Tents are not suitable as shelters in severe weather. They are temporary structures that can protect from moderate weather, but they are not designed to serve as shelters in severe conditions. Also, they do not meet the requirements of permanent buildings for protecting occupants. Having a tent safety and evacuation plan in place helps to ensure the safety and well-being of event attendees during emergencies.

  • Designate a point person

Emergencies can develop with little or no warning. In an emergency, there is a lot of confusion and the situation can become chaotic. Having someone on-site designated as an “authority figure” ensures that protective steps are taken immediately. For a wedding: A family member, member of the wedding party, etc. For a corporate event: An event planner, company representative, etc. For a public event: A show manager, representative of the venue, the fire chief, etc.

  • Review the list of emergency conditions that trigger an evacuation

Tents are not safe shelters in emergency situations. Refer to the hazards and risks associated with temporary structures above.

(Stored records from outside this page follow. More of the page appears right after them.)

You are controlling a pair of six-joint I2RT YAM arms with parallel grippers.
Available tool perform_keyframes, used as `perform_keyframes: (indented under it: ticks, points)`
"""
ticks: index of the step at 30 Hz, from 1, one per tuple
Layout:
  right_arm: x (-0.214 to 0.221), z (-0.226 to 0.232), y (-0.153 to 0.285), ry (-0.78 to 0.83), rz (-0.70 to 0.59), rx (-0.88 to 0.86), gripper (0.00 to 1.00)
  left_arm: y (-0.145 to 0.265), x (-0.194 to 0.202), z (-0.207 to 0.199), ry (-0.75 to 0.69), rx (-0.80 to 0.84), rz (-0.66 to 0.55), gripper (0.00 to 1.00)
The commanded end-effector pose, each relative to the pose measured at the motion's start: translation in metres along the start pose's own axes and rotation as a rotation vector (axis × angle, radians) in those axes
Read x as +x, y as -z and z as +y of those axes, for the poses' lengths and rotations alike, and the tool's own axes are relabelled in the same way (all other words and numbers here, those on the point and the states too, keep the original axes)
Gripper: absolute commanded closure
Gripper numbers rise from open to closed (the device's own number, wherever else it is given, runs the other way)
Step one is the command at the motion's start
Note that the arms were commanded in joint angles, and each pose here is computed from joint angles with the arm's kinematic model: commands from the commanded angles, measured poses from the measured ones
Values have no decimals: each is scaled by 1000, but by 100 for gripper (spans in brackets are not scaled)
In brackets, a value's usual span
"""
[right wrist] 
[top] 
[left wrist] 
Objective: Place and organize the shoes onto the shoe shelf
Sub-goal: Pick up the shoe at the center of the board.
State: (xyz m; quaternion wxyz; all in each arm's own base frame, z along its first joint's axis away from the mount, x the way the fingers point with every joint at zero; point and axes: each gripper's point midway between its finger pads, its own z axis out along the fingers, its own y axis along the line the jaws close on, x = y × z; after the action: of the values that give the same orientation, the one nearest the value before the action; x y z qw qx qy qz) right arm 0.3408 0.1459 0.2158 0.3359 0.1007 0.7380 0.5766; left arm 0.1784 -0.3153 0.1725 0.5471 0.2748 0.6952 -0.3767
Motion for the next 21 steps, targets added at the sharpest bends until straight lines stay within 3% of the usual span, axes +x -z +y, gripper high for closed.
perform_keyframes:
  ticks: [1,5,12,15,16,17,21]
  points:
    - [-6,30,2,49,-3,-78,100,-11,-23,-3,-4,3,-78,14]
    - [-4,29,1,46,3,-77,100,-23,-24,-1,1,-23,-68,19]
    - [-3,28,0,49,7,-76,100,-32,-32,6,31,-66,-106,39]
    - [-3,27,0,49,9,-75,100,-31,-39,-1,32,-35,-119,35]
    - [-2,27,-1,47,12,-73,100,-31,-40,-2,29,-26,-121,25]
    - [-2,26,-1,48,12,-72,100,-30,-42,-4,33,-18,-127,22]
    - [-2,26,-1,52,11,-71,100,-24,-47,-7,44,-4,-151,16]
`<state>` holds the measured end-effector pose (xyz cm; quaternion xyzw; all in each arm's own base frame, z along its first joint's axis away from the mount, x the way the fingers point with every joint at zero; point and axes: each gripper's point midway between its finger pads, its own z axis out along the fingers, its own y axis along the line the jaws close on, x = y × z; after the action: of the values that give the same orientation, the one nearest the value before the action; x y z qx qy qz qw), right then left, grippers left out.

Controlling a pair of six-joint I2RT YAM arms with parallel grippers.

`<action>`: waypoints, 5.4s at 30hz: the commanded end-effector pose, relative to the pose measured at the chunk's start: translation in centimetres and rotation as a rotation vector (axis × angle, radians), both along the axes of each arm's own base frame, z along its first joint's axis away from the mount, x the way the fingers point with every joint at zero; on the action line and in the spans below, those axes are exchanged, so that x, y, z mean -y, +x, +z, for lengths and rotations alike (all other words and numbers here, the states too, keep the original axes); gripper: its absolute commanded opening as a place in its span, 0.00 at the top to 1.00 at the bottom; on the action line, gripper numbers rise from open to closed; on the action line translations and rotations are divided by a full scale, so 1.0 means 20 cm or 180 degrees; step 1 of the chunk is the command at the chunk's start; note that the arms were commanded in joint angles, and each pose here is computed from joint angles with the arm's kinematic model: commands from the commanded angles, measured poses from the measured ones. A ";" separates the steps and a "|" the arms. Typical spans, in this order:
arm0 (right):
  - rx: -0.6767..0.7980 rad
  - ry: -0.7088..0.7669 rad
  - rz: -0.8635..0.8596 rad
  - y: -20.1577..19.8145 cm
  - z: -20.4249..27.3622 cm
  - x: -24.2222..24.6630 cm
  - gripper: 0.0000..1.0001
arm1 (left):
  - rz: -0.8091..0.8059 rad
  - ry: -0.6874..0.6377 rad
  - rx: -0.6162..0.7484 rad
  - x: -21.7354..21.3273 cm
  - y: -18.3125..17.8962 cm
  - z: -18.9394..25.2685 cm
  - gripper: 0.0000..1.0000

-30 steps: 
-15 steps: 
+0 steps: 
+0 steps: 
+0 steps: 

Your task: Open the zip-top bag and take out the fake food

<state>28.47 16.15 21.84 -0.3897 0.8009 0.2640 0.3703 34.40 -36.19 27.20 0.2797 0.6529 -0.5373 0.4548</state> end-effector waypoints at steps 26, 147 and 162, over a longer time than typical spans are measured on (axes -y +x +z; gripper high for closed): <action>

  • You need an emergency evacuation location

Tents will need to be evacuated during emergencies. Having a predetermined evacuation location will ensure that it is available if needed and will eliminate delays in getting guests to safety. Evacuation could be to a permanent building, vehicles, an open area away from the tent, or to locations recommended by the National Weather Service or Emergency Alert System. Of utmost importance is that the tent should never be used as a shelter in an emergency.

  • Determine how guests will get to the evacuation location

This includes the route to take and the mode of transportation (travel by foot or car). Consider preparing a sketch of the event site.

  • Plan ahead for backup methods of communication

In times of emergencies, there may be no electrical power and cellphone signals may be interrupted. To ensure there is a way to communicate with appropriate emergency service personnel and others, customers should think about a communication contingency plan.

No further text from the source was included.